11 Janeiro 2023 —
Tratar os milhares de pessoas que
invadiram e vandalizaram o complexo de edifícios dos Três Poderes em Brasília
como "terroristas", como vi um grande número de comentadores fazerem,
parece-me trair a suposta racionalidade democrática que esse epíteto pretende
demonstrar - não distinguir massas populares manipuladas dos agentes
provocadores dessa manipulação, que levam tantas pessoas a agirem como turba
destruidora, parece-me mesmo um exercício antidemocrático.
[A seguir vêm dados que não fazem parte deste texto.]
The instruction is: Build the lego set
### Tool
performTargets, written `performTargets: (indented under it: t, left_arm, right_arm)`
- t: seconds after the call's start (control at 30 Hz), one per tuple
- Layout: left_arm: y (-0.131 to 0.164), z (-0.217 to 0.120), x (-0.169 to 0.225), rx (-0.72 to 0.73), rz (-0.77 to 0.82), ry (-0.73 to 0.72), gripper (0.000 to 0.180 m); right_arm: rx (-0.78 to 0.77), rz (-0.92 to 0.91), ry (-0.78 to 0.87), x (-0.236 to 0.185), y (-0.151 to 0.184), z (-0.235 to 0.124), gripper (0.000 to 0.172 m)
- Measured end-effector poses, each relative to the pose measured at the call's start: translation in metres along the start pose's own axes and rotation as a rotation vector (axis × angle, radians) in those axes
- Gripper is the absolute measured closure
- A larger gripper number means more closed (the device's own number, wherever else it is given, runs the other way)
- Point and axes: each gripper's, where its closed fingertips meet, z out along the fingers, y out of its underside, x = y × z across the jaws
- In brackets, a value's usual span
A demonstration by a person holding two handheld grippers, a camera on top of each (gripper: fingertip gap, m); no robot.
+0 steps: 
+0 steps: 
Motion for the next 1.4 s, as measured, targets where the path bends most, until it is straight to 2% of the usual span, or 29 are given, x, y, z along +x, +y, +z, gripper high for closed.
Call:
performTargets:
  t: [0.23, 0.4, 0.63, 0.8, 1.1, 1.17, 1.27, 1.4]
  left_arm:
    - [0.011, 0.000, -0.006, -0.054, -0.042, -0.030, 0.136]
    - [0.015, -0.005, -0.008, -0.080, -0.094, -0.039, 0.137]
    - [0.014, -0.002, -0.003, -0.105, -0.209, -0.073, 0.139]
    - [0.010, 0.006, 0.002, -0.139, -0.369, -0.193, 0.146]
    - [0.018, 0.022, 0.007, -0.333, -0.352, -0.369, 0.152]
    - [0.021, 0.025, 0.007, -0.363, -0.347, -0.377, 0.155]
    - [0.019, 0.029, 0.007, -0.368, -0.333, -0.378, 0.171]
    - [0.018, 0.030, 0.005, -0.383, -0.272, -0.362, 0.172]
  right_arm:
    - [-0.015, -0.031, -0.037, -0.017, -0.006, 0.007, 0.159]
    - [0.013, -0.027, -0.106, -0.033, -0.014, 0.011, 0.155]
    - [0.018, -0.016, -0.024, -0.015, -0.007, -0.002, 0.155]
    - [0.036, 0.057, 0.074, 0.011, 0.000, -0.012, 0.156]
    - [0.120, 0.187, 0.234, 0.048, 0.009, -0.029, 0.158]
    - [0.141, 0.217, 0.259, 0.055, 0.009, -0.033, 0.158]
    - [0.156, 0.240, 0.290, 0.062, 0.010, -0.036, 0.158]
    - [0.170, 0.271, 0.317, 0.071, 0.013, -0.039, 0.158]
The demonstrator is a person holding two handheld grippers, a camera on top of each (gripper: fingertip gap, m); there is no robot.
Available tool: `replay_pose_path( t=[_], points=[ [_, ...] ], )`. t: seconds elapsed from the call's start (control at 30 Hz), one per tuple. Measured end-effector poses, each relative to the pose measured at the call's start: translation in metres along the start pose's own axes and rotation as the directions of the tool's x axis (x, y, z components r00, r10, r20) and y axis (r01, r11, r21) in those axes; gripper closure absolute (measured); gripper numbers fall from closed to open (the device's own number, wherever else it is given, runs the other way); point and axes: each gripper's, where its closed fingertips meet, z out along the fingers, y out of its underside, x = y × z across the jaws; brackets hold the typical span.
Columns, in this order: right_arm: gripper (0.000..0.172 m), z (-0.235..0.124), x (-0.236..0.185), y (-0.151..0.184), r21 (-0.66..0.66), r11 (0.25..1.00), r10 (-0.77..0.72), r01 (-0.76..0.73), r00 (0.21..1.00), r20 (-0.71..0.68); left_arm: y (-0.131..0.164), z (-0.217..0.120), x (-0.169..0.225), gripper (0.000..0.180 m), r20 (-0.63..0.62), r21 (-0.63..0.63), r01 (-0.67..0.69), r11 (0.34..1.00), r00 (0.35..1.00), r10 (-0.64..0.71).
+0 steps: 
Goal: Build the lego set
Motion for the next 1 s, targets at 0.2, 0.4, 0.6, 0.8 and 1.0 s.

Aquilo que estou a designar por
"agentes provocadores" desta sublevação, desta recusa em aceitar um
resultado eleitoral livre e justo, abrange um espetro largo de pessoas, ideias
e instituições e existem, com nuances, tanto no Brasil, como nos Estados
Unidos, como em Portugal. Estão mesmo por todo o lado.
Há "agentes
provocadores" de primeira linha nesta ação no Brasil: os políticos
bolsonaristas mais radicais que ajudaram à sua organização, os empresários que
a financiaram ou os polícias e militares que deliberadamente a permitiram.
Há "agentes
provocadores" de segunda linha, bastante mais difíceis de dissipar: o
estado de espírito que gera esta mobilização para a pancadaria advém da
capacidade de convencer estas pessoas de estarem a viver numa sociedade em que
são enganadas pelo governo, onde as eleições são fraudulentas, onde os
políticos do regime democrático são quase todos corruptos, onde há uma suposta
campanha moral contra a família tradicional, onde se sugere que quem é patriota
é perseguido, onde se apregoa que o "verdadeiro cristianismo" é
acossado, onde se acusa o Sistema Educativo de "corromper" as mentes
dos alunos, onde se convence que os subsídios para os pobres desempregados vêm
de dinheiro "roubado" aos que trabalham, onde se assegura que quem
tem mérito é prejudicado, onde se propagandeia que a liberdade está limitada.
Esta segunda linha de
"agentes provocadores" da sublevação é alimentada por igrejas
pentecostais, por propagandistas das redes sociais, por extremistas
organizados, por fanáticos fascistas, por militares saudosistas da ditadura
brasileira, por empresários gananciosos e por justiceiros iluminados.
E há, também, uma terceira linha
de "agentes provocadores" para esta violência que é culturalmente
secular e que as democracias, erradamente, não combatem e, até, promovem: a
crença de que o êxito das sociedades depende de um líder esclarecido, de um
privilegiado que tudo resolve, e não de um esforço coletivo e participado de toda
gente; a convicção de que o direito à liberdade permite o abuso sobre o outro e
a formação de "tribos" identitárias de combate supremacista sobre
outras "tribos"; a aceitação da submissão geral a um poder superior,
seja ele divino, politico ou económico, como sendo essa "a ordem natural
das coisas".
A esta loucura toda associam-se,
no entanto, gravosas contribuições geradas dentro do próprio regime
democrático, uma quarta linha de "agentes provocadores": de facto, a
corrupção existe; de facto as desigualdades sociais agravam-se; de facto a
política é suja; de facto há uns que comem tudo e outros que não comem nada; de
facto elegem-se cada vez mais indivíduos do que propostas políticas; de facto a
sociedade globalizada tenta eliminar o patriotismo da equação socioeconómica,
reduzindo-o ao estatuto de amor de uma equipa de futebol (ver estes agressores
vestidos com a camisola amarela da seleção brasileira diz tudo...); de facto o
Sistema Educativo não equipou as populações para resistirem por si mesmas à manipulação
ideológica; de facto a única resposta contra a polarização do debate público
tem sido uma sucessiva tentativa de o censurar e não de resolver os problemas
que ele revela; de facto, a intolerância insuportável contra as minorias
sexuais e étnicas gerou uma serie de soluções discriminatórias positivas que
põem pobre contra pobre, em vez de unir todos os pobres contra quem os explora;
de facto é a divisão violenta entre os mais desfavorecidos que serve os
interesses de quem manipula estas pessoas para vir a dominar, em regime
absoluto, a riqueza geral criada pelo povo.
A democracia, enquanto funcionar
assim, terá sempre opositores violentos.